P-003750 · Statement · Decision date: 20 August 2025 · View Harrogate and District NHS Foundation Trust scorecard
Treatment Treatment Care plan failures
Complaint (AI summary)
Care for Mr H involved alleged Cdiff causation, poor pain/mask management, a fall, no faecal transplant, and wrongful discharge, leading to his death.
Outcome (AI summary)
The complaint was closed. The ombudsman advised Mrs H to seek independent legal advice as it was reasonable for her to do so.

Full decision details

The Complaint

5. Mrs H complains about the following aspects of care the Trust provided to her husband, Mr H, between June 2023 and January 2024: • doctors treated Mr H’s pneumonia with antibiotics in June 2023. Mrs H says this likely caused the clostridium difficile (Cdiff) he was later diagnosed with in July • the codeine phosphate given to Mr H in November affected the rate Cdiff could be expelled • Mr H suffered a fall while in the Emergency Department (ED) on 22 December • no faecal transplant operation (stool from healthy donor introduced into the patient’s colon) took place despite two previous episodes of Cdiff.
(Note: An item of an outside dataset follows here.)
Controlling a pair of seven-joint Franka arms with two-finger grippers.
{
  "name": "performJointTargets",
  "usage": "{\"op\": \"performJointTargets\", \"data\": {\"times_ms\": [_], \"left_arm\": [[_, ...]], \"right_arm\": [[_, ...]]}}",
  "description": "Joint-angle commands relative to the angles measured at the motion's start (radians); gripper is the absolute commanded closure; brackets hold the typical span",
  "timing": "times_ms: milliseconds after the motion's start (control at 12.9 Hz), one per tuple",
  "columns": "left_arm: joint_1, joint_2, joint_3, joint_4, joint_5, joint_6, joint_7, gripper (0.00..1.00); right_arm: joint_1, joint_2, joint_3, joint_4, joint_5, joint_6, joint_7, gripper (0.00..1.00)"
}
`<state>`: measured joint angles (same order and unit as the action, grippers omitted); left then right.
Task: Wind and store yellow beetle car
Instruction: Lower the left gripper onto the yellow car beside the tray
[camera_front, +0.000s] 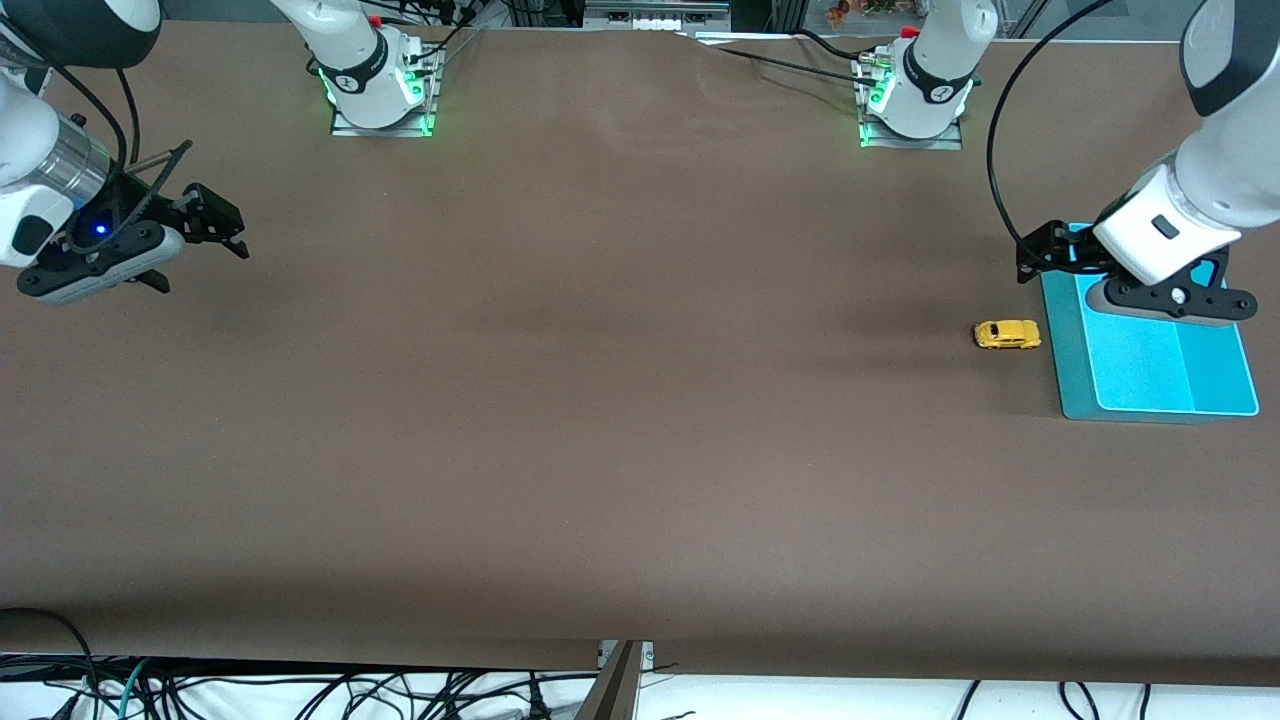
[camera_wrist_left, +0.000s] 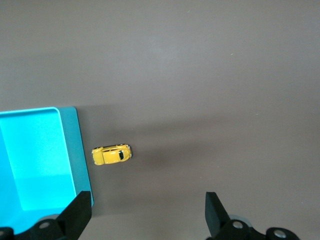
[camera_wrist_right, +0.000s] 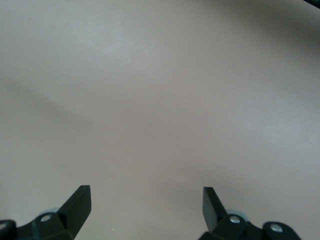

This limited Mr H’s chances of making a recovery • Mr H was wrongly discharged on 20 December with Cdiff, worsening colitis and while still in severe pain. Mrs H says her husband’s death could have been avoided had he remained in hospital • Mr H was discovered on his side, with no pillows, his face very bloody and sore from an ill-fitting non-invasive ventilation (NIV) mask on 27 December. This occurred despite repeated requests from Mrs H for the mask to be changed.

6. Mrs H is devastated to lose her husband. Further upset and distress has been caused by the poor care her husband received prior to his sad death and the belief his death could have been avoided. Mrs H adds that she has also been financially impacted by her husband’s death which has put increased strain on her.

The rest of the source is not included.